FM3 makes some references to earlier games in the series, so its universe is a lot more solid than the one in the Final Fantasy games, where only the spells and weapons carry over (yeah, and Cid). There's a really fabulous "Internet" system in the game that allows you to access new weapons, missions, and a few other surprises, and you'll soon get into the habit of checking your "e-mail" account in the game, just like in real life. The game's story combines drama, political science (!), humor and a bit of romance in a near seamless package. As the heart of the game lies in its dozens of turn-based battles, there are no random battles (yes!) or overly huge towns to wander around. Instead, dialogue is handled through assorted portrait screens overlaid atop a detailed backdrop of whatever location you're in. This speeds things up a great deal, and allows for the game's designers to concentrate on the battles, and the almost endless mech customization.

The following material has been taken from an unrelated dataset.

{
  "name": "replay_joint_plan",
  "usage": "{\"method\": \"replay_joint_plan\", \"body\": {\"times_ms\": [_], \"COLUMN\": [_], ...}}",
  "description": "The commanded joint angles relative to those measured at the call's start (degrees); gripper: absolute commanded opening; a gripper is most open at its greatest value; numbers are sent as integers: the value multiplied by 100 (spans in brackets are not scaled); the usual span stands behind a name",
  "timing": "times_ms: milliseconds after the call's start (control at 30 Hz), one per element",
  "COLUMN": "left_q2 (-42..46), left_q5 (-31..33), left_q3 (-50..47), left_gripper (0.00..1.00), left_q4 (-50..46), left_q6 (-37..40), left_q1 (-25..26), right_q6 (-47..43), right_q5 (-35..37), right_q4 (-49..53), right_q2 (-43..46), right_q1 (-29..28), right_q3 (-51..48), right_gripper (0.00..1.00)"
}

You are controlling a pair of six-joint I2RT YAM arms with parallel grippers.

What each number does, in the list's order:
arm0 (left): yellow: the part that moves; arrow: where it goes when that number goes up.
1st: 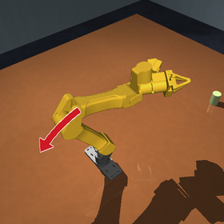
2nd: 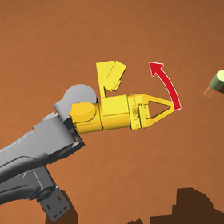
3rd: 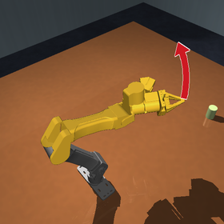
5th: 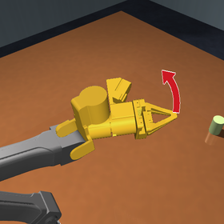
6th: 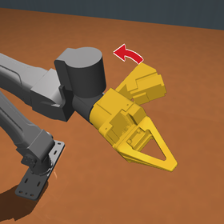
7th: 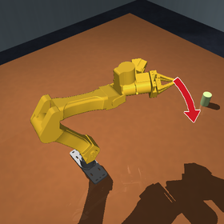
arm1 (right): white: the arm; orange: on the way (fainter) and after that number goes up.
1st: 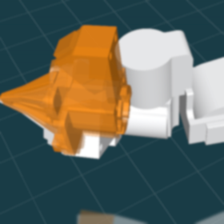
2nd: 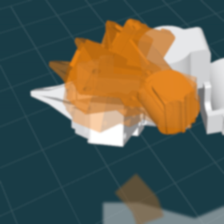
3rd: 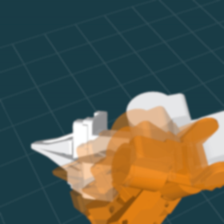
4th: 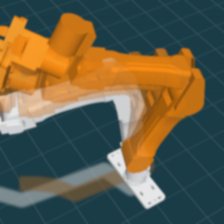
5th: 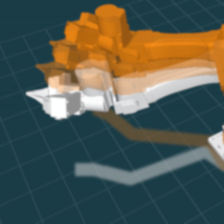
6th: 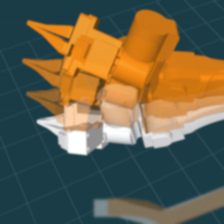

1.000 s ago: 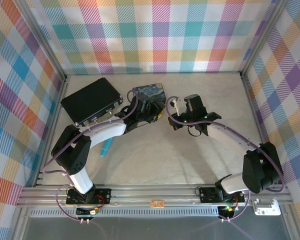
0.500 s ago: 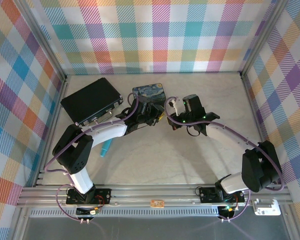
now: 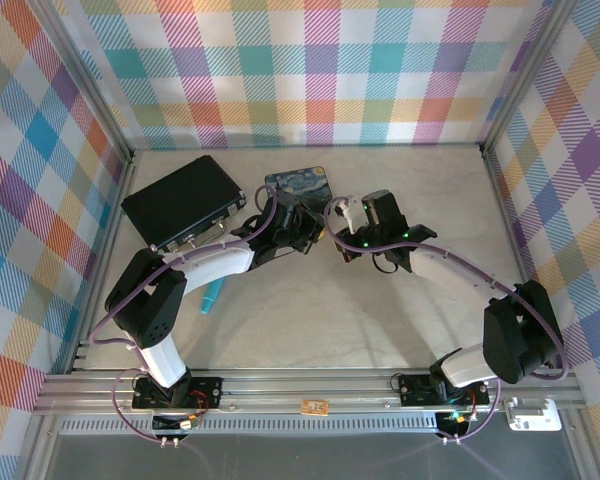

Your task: Unlock a padlock with a key

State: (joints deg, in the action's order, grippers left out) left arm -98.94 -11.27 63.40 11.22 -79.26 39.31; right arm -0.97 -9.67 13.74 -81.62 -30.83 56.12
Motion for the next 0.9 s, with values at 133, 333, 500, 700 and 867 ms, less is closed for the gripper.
{"method": "replay_joint_plan", "body": {"times_ms": [133, 333, 500, 700, 867], "left_q2": [149, 163, 68, 4, -218], "left_q5": [53, -341, -738, -1037, -1301], "left_q3": [-120, -325, -658, -899, -800], "left_gripper": [0, 0, 0, 0, 0], "left_q4": [441, 1518, 3304, 4391, 4976], "left_q6": [568, 1279, 1832, 2265, 2080], "left_q1": [70, -183, -322, -411, -466], "right_q6": [592, 1716, 2475, 3498, 4285], "right_q5": [-404, -1163, -1672, -2334, -2841], "right_q4": [-344, -532, -873, -1923, -3134], "right_q2": [544, 887, 1106, 1227, 1089], "right_q1": [146, 765, 1162, 1448, 1508], "right_q3": [-74, -203, -386, -805, -1164], "right_gripper": [31, 47, 53, 59, 60]}}
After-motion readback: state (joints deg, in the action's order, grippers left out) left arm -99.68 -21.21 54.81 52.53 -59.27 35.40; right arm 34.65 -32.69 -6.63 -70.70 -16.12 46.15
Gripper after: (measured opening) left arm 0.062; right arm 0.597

Although the in-game graphics are fantastic and quite detailed- they're not even close to the amazingly realistic CG movies, and show how much the PS2 is needed for Square to show off what it can really do with the next game in the series. There's a bit of pixelization here and there, but you'll be so swept up in the action that you won't notice. Besides, the in-game cinemas are top-notch, and definitely drive home the point that Square is the best at what they do. Front Mission 2 had some of the most incredibly long load times in existence between battles, but that's all taken care of this time out- you'll find however, that the game's difficulty is super-hard, especially if you don't pay attention during the tutorials. The enemies in the game start out on the easy side, and just when you think the game is going to let you waltz through it, you end up facing some incredibly tough mechs, and have to start rethinking your battle plans. You can even jump out and steal an enemy mech, which is great on those occasions when you're not doing too well, and need a new ride!

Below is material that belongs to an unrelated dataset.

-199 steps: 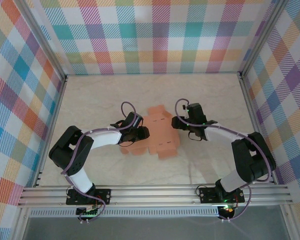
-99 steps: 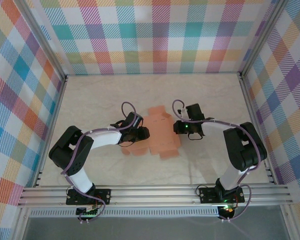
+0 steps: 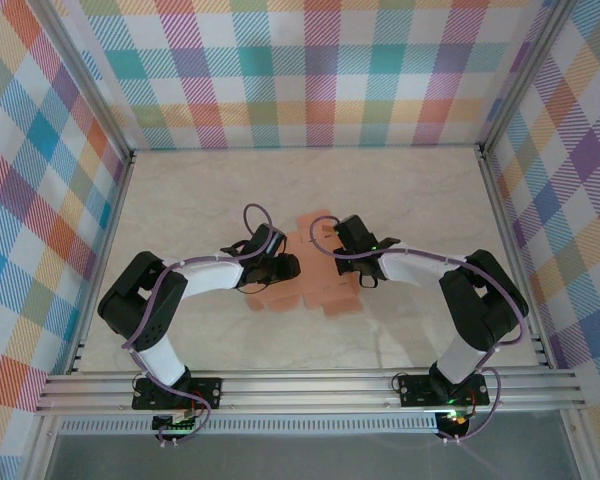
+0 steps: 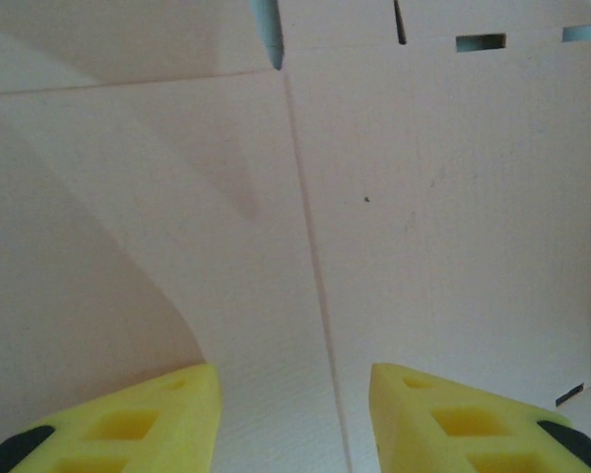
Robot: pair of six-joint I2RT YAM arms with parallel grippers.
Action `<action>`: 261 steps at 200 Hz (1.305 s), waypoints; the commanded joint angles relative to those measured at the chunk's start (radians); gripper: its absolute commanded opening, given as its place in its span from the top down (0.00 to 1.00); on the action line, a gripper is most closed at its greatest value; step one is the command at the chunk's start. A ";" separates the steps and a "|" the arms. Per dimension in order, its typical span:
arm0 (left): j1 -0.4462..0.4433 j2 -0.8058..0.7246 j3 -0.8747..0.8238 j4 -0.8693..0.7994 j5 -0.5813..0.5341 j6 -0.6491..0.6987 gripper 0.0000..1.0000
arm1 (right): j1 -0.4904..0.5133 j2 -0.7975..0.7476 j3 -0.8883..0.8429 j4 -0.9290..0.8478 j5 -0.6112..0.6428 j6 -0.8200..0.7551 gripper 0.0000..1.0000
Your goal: Fold the paper box
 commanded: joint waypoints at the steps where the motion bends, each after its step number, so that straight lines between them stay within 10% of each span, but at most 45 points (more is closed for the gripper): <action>1: -0.005 -0.030 0.002 -0.009 -0.015 0.014 0.55 | -0.012 -0.002 0.013 -0.034 0.081 0.001 1.00; 56: -0.004 -0.090 0.076 -0.061 -0.062 0.078 0.37 | -0.091 -0.061 -0.031 0.036 -0.180 0.008 1.00; 137: 0.046 -0.012 0.320 -0.179 -0.054 0.129 0.01 | -0.093 -0.080 -0.069 0.095 -0.148 -0.120 1.00; 261: 0.008 0.564 1.120 -0.625 0.273 0.072 0.39 | -0.093 -0.130 -0.126 0.157 -0.195 -0.161 1.00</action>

I'd go into more detail, but I'd rather each player discover all the intricacies of the game on his or her own. Like any great game, playing Front Mission 3 will eat up loads of your time, and become another good reason not to leave your house this spring. As I said above, I think that the Front Mission series are the best strategy games around, even better than Final Fantasy Tactics (there, I said it!). Too bad that Squaresoft didn't release any of the other games in the series, but I have a feeling that this game will sell well enough that the next one will make an appearance on a certain next-generation system.